Making space for joy....

I’d like to turn to Muditta, the third of the four Brahmaviharas  (Pali for divine abodes or dwelling places).  Muditta or joy/sympathetic joy is probably the most overlooked or neglected of these sublime abodes.  As I’ve often said, we’re hardwired to look for trouble and, especially recently, trouble abounds.  That is precisely why this emotion is so important.

Recently, I ran into a woman in the grocery store whose husband had a scary cancer.  She was able to report he qualified for a particular kind of surgery, had had the surgery and was doing great.  It was easy to feel her joy and reflect that back in my own.  This is sympathetic joy - rejoicing in the good fortune of others.  Many of you know this well.

But there are many occasions when such joy is not so easy to share.  When someone is favored over us, receives some good fortune that we wished for ourselves, then our own lack comes to the surface in jealousy or envy and we may find it hard to share in their joy.  In such cases, joy as a practice is a wonderful thing to cultivate.  It can be done with phrases much as loving kindness and compassion can be cultivated.  The traditional  phrases are these:  “May your good fortune continue, May your good fortune increase, May your good fortune never cease.”  These phrases can be directed toward ourselves, toward others or towards a group, towards those we naturally rejoice with as well as those for whom we may find rejoicing a bit more elusive.  

One thing that such practice can bring to light is where we feel competitive, where there is comparing and we inevitably come up short, or perhaps where we interpret our good fortune to affirm that we are better than someone else.  The practice reminds us that we really are glad for the other person’s good fortune, we don’t really wish them ill.

The beautiful thing about the muditta practice, according to Tuere Sala, a meditation teacher who has earned the right through her own hardships not to feel joy, is that we increase our own joy when we can share in the good fortune of others.  She looks around for people to rejoice with because as well as adding to her joy and the joy of the other, it increases the amount of joy in the world.  Sort of like those 2 for 1 offers we see all the time.  Sympathetic joy is definitely a 2 for 1 proposition - or even 3 to 1 or more.

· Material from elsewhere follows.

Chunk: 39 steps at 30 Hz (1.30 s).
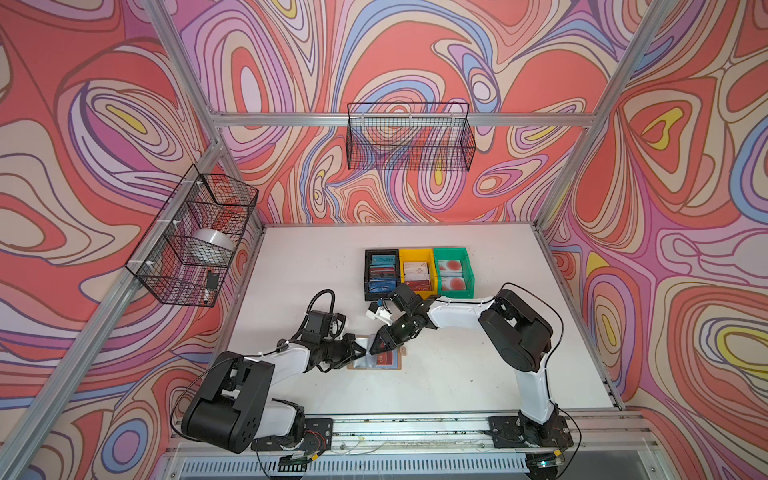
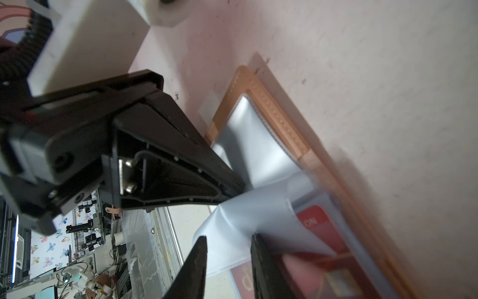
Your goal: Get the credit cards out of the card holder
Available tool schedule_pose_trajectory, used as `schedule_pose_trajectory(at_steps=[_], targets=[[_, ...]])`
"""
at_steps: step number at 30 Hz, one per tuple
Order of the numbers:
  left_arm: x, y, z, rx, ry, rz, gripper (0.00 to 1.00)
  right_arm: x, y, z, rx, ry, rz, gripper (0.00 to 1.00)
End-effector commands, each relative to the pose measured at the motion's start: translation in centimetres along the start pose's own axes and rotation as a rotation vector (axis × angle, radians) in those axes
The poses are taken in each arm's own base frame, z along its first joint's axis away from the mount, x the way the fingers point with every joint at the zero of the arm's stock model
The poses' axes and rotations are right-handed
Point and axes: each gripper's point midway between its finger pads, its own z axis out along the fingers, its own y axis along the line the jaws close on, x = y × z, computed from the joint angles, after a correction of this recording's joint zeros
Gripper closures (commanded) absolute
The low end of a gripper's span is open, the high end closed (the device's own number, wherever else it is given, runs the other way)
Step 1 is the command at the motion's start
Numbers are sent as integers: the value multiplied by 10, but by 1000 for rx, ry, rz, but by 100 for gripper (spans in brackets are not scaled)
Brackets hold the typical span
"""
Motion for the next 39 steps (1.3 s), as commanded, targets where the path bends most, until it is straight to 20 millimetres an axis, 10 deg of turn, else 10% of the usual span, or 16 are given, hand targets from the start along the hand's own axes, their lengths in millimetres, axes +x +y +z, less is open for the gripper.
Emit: schedule_pose_trajectory(at_steps=[1, 19, 39], targets=[[1, 1, -4, -47, 13, 13, 100, 7, 0, 11, -36, 32, 16, 67], [-5, -34, -25, 47, -50, 31, 100, 24, -28, 17, 50, 48, 121, 81], [3, -28, 9, 87, 0, -9, 100, 23, -26, 16, 49, 44, 120, 85]])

But you may ask, or you have already asked, how can I feel joy when so many are suffering?  The Dalai Lama is reported to be one of the happiest individuals on the earth.  But he is not happy all the time.  When he comes into contact with suffering - his or someone else’s - he responds to that suffering.  He may be sad at loss or feel compassion for someone else’s suffering.  When he listened to his monks recount their suffering at the hands of their Chinese captors, he responded with appropriate emotions, disturbed by their story of suffering, compassion, gratitude for their escape.  In other conversations about good fortune or with friends, he responds with joy or good humor or any number of other emotions.  He lets the world in and lets the emotions go through him without grasping for one emotion or resisting another.   

This is the skill we practice - learning to find joy when and where it arises, letting sadness or anger or jealously or other difficult emotions go through us, seeing them clearly, not grasping after the pleasant ones and pushing away the unpleasant ones.  When we can maintain this kind of balance, we are open to the small joys and the larger ones when they arise.  Perhaps as simple as hearing the sounds of birds quietly whittering to each other, coming across an unexpected bloom or a gentle breeze - being open to the wonders of the world and letting them in, this is a foundation for experiencing joy when and where it arises.  Even in the midst of the sad and disturbing news of climate change and the destruction of ecosystems and animal species, nature is still capable of tossing up a beautiful day, and we too are capable, out of nowhere, of experiencing a momentary happiness, a surge of gentle joy.  

Reinforcing our own access to joy is so important, it was addressed in some of the Buddha’s teachings.  And Spirit Rock Guiding Teacher James Baraz wrote a book called Awakening Joy: 10 Steps That Will Put You on the Road to Real Happiness and designed a course around it which has been ongoing since it started.  

Joy comes naturally.  And joy needs practice.  

We need to let it in, let it flower, nurture it, and understand that joy is a human emotion, part of our precious human lives on this earth, and worthy of our support even in the darkest times of our individual and collective existences.